Action item –
The records that follow must be repeated exactly, line by line.

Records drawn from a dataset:
■ ■ ■ ■

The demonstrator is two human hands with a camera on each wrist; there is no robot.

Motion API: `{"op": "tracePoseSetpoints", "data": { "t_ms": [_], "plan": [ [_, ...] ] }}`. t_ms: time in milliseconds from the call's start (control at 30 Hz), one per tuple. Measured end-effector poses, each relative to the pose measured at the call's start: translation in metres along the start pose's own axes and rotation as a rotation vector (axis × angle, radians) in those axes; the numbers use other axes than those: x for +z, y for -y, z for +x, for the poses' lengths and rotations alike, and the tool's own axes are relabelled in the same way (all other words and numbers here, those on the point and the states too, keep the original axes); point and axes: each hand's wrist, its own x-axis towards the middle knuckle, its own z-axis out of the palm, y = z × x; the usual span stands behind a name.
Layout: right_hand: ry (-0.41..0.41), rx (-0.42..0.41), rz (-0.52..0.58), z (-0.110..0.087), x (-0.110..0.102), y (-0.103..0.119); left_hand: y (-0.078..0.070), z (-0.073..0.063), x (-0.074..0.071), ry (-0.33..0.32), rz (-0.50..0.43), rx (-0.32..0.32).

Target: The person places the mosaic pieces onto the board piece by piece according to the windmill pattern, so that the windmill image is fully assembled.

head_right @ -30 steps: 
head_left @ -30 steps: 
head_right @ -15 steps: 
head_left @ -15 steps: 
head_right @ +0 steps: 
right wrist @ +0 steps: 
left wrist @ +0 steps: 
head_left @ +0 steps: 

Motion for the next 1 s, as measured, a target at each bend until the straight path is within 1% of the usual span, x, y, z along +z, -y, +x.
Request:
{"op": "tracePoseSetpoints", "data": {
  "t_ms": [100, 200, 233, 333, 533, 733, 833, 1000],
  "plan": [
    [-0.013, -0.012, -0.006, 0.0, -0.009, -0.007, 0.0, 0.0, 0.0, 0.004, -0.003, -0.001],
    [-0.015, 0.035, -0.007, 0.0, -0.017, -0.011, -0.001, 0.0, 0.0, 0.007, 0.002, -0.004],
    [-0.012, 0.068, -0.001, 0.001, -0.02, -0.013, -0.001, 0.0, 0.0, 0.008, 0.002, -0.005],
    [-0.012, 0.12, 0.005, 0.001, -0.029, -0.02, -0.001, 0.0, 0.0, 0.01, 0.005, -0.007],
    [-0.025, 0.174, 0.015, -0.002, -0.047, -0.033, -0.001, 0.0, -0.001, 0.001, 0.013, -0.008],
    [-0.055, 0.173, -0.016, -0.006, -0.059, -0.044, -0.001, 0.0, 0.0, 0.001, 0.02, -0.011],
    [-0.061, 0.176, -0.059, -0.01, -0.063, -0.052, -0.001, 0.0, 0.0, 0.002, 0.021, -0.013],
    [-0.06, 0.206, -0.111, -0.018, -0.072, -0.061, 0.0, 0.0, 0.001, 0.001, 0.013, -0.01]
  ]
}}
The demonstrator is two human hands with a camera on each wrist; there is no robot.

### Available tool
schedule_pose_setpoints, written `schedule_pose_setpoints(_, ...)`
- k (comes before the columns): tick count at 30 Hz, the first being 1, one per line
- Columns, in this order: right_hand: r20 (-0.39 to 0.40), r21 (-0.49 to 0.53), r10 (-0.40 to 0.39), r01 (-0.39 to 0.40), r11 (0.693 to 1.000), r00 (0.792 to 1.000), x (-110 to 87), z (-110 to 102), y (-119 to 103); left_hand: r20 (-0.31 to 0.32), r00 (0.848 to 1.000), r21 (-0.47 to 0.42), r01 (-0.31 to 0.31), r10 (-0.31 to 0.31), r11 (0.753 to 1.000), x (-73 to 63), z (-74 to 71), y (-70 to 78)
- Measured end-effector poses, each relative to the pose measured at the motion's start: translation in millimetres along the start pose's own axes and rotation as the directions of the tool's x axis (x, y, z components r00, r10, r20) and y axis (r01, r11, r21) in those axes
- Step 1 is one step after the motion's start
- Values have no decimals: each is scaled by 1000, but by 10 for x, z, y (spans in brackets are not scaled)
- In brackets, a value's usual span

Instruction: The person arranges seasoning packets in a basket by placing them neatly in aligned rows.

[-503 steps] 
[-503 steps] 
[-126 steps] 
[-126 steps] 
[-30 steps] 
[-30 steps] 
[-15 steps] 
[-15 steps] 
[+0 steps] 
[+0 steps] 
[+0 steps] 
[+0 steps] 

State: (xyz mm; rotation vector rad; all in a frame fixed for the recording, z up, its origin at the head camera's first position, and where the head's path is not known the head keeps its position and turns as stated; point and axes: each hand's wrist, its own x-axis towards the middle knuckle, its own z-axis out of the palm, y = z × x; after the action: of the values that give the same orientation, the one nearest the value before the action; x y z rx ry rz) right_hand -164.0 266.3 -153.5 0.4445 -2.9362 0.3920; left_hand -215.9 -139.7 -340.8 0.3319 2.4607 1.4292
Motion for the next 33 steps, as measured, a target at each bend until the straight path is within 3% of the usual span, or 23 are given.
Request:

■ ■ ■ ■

Your solution –
The demonstrator is two human hands with a camera on each wrist; there is no robot.

Motion API: `{"op": "tracePoseSetpoints", "data": { "t_ms": [_], "plan": [ [_, ...] ] }}`. t_ms: time in milliseconds from the call's start (control at 30 Hz), one per tuple. Measured end-effector poses, each relative to the pose measured at the call's start: translation in metres along the start pose's own axes and rotation as a rotation vector (axis × angle, radians) in those axes; the numbers use other axes than those: x for +z, y for -y, z for +x, for the poses' lengths and rotations alike, and the tool's own axes are relabelled in the same way (all other words and numbers here, those on the point and the states too, keep the original axes); point and axes: each hand's wrist, its own x-axis towards the middle knuckle, its own z-axis out of the palm, y = z × x; the usual span stands behind a name.
Layout: right_hand: ry (-0.41..0.41), rx (-0.42..0.41), rz (-0.52..0.58), z (-0.110..0.087), x (-0.110..0.102), y (-0.103..0.119); left_hand: y (-0.078..0.070), z (-0.073..0.063), x (-0.074..0.071), ry (-0.33..0.32), rz (-0.50..0.43), rx (-0.32..0.32).

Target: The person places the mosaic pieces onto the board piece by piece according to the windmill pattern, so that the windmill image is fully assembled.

head_right @ -30 steps: 
head_left @ -30 steps: 
head_right @ -15 steps: 
head_left @ -15 steps: 
head_right @ +0 steps: 
right wrist @ +0 steps: 
left wrist @ +0 steps: 
head_left @ +0 steps: 

Motion for the next 1 s, as measured, a target at each bend until the straight path is within 1% of the usual span, x, y, z along +z, -y, +x.
Request:
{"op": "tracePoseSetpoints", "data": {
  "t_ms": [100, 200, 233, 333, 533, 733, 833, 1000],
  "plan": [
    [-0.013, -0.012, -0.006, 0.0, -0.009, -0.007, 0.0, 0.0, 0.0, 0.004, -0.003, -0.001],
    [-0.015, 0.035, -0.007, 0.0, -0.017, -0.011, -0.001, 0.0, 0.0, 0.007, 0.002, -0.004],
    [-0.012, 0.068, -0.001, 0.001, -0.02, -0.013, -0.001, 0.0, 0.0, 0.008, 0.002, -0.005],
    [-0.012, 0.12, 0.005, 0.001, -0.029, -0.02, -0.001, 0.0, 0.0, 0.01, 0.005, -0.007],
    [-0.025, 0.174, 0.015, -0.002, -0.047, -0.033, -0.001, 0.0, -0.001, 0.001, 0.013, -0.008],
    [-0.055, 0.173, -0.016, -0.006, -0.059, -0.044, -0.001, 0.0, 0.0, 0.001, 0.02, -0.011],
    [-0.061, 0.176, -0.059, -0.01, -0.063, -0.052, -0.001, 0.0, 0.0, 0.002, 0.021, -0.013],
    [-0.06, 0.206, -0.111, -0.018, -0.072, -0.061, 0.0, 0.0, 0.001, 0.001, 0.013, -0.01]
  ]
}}
The demonstrator is two human hands with a camera on each wrist; there is no robot.

### Available tool
schedule_pose_setpoints, written `schedule_pose_setpoints(_, ...)`
- k (comes before the columns): tick count at 30 Hz, the first being 1, one per line
- Columns, in this order: right_hand: r20 (-0.39 to 0.40), r21 (-0.49 to 0.53), r10 (-0.40 to 0.39), r01 (-0.39 to 0.40), r11 (0.693 to 1.000), r00 (0.792 to 1.000), x (-110 to 87), z (-110 to 102), y (-119 to 103); left_hand: r20 (-0.31 to 0.32), r00 (0.848 to 1.000), r21 (-0.47 to 0.42), r01 (-0.31 to 0.31), r10 (-0.31 to 0.31), r11 (0.753 to 1.000), x (-73 to 63), z (-74 to 71), y (-70 to 78)
- Measured end-effector poses, each relative to the pose measured at the motion's start: translation in millimetres along the start pose's own axes and rotation as the directions of the tool's x axis (x, y, z components r00, r10, r20) and y axis (r01, r11, r21) in those axes
- Step 1 is one step after the motion's start
- Values have no decimals: each is scaled by 1000, but by 10 for x, z, y (spans in brackets are not scaled)
- In brackets, a value's usual span

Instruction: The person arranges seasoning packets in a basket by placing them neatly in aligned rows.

[-503 steps] 
[-503 steps] 
[-126 steps] 
[-126 steps] 
[-30 steps] 
[-30 steps] 
[-15 steps] 
[-15 steps] 
[+0 steps] 
[+0 steps] 
[+0 steps] 
[+0 steps] 

State: (xyz mm; rotation vector rad; all in a frame fixed for the recording, z up, its origin at the head camera's first position, and where the head's path is not known the head keeps its position and turns as stated; point and axes: each hand's wrist, its own x-axis towards the middle knuckle, its own z-axis out of the palm, y = z × x; after the action: of the values that give the same orientation, the one nearest the value before the action; x y z rx ry rz) right_hand -164.0 266.3 -153.5 0.4445 -2.9362 0.3920; left_hand -215.9 -139.7 -340.8 0.3319 2.4607 1.4292
Motion for the next 33 steps, as measured, a target at each bend until the straight path is within 3% of the usual span, or 23 are given.
Request:

The exercise calls for nothing more than this answer.